_Work task_
Would you print the material exactly, starting at its first line and ending at the line holding "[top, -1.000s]"?

_Dataset records_
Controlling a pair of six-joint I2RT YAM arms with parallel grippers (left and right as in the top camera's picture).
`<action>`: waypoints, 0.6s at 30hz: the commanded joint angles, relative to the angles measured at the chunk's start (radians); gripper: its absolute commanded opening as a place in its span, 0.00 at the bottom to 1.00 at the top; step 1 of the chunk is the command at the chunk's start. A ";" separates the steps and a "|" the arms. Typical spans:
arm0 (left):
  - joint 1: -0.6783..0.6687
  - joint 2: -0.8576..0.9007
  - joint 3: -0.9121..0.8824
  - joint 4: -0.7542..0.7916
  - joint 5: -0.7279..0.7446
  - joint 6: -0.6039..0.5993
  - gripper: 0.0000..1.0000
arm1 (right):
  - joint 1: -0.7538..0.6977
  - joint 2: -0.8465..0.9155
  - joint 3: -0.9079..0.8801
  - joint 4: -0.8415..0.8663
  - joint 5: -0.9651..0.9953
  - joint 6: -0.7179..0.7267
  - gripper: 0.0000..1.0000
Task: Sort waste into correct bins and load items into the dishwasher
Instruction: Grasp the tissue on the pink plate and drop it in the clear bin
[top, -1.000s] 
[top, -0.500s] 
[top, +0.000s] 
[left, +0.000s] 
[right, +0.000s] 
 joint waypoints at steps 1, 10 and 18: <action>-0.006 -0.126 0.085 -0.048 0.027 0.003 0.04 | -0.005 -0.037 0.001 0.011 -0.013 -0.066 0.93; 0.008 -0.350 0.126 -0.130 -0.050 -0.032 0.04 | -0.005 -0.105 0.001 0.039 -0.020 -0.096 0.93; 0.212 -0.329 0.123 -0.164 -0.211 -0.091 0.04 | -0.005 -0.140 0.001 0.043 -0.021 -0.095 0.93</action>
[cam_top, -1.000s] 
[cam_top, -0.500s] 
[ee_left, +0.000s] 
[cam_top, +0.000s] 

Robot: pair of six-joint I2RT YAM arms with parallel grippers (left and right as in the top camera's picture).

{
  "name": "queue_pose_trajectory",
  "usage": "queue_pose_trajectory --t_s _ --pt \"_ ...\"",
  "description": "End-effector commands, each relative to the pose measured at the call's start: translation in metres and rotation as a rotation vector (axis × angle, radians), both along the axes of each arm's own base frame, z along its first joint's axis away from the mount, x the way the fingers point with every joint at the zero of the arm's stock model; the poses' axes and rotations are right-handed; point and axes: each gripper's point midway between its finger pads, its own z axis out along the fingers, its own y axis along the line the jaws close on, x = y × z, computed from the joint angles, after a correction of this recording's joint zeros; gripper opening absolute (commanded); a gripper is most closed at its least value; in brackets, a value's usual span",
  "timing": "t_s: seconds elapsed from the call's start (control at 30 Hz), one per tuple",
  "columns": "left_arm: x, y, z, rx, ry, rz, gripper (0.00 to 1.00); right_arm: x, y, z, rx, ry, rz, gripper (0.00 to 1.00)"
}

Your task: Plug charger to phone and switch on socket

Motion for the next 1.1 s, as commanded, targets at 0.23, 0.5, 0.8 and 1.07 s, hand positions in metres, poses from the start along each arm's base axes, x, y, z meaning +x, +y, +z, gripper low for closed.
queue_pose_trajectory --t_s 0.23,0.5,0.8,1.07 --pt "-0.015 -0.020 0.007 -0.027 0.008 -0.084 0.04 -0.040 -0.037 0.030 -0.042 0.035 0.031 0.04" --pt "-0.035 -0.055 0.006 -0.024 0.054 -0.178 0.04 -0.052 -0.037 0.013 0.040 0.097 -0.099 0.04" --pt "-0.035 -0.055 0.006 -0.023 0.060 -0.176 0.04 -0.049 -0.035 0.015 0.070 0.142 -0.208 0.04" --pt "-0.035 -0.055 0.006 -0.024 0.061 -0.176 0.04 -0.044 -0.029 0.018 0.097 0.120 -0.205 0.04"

_Task output_
Controlling a pair of six-joint I2RT YAM arms with parallel grippers (left and right as in the top camera's picture).
`<action>`: waypoints, 0.6s at 30hz: the commanded joint angles, relative to the angles measured at the chunk's start (radians); gripper: its absolute commanded opening as a place in its span, 0.00 at the bottom to 1.00 at the top; step 1 of the chunk is the command at the chunk's start. A ";" separates the steps and a "|" the arms. Typical spans:
arm0 (left):
  - joint 1: -0.6783..0.6687
  - joint 2: -0.8576..0.9007
  - joint 3: -0.9121..0.8824
  - joint 4: -0.7542..0.7916
  - joint 5: -0.7279..0.7446
  - joint 6: -0.6039..0.5993
  - gripper: 0.0000..1.0000
arm1 (right):
  - joint 1: -0.7538..0.6977
  - joint 2: -0.8465..0.9155
  - joint 3: -0.9079..0.8801
  - joint 4: -0.8415..0.8663
  - joint 5: -0.9651..0.9953
  - joint 6: -0.7179..0.7267
  - gripper: 0.0000..1.0000
Task: Sort waste into correct bins and load items into the dishwasher
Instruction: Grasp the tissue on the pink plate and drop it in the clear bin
[top, -1.000s] 

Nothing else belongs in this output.